*** Recorded information Section Begins ***

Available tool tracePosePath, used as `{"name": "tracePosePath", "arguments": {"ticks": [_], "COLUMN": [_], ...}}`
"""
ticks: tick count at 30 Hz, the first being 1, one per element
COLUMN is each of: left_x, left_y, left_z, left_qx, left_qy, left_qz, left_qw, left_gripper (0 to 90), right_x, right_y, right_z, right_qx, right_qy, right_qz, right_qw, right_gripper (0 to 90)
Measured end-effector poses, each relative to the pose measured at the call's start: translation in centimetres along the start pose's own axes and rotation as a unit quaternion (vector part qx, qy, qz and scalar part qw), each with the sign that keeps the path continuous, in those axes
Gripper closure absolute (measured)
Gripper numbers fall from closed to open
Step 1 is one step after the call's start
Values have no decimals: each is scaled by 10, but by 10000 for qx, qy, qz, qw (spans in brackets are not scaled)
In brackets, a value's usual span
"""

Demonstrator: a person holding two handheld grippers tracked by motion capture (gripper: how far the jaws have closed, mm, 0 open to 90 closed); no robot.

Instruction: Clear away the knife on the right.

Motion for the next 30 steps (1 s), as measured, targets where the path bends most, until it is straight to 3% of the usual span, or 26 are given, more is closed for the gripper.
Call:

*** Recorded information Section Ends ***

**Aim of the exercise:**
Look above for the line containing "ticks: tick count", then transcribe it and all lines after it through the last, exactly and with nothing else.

**Written response:**
ticks: tick count at 30 Hz, the first being 1, one per element
COLUMN is each of: left_x, left_y, left_z, left_qx, left_qy, left_qz, left_qw, left_gripper (0 to 90), right_x, right_y, right_z, right_qx, right_qy, right_qz, right_qw, right_gripper (0 to 90)
Measured end-effector poses, each relative to the pose measured at the call's start: translation in centimetres along the start pose's own axes and rotation as a unit quaternion (vector part qx, qy, qz and scalar part qw), each with the sign that keeps the path continuous, in those axes
Gripper closure absolute (measured)
Gripper numbers fall from closed to open
Step 1 is one step after the call's start
Values have no decimals: each is scaled by 10, but by 10000 for qx, qy, qz, qw (spans in brackets are not scaled)
In brackets, a value's usual span
"""

Demonstrator: a person holding two handheld grippers tracked by motion capture (gripper: how far the jaws have closed, mm, 0 open to 90 closed); no robot.

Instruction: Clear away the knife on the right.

Motion for the next 30 steps (1 s), as measured, targets where the path bends most, until it is straight to 3% of the usual span, or 26 are given, more is closed for the gripper.
Call:

Nothing further is required of this output.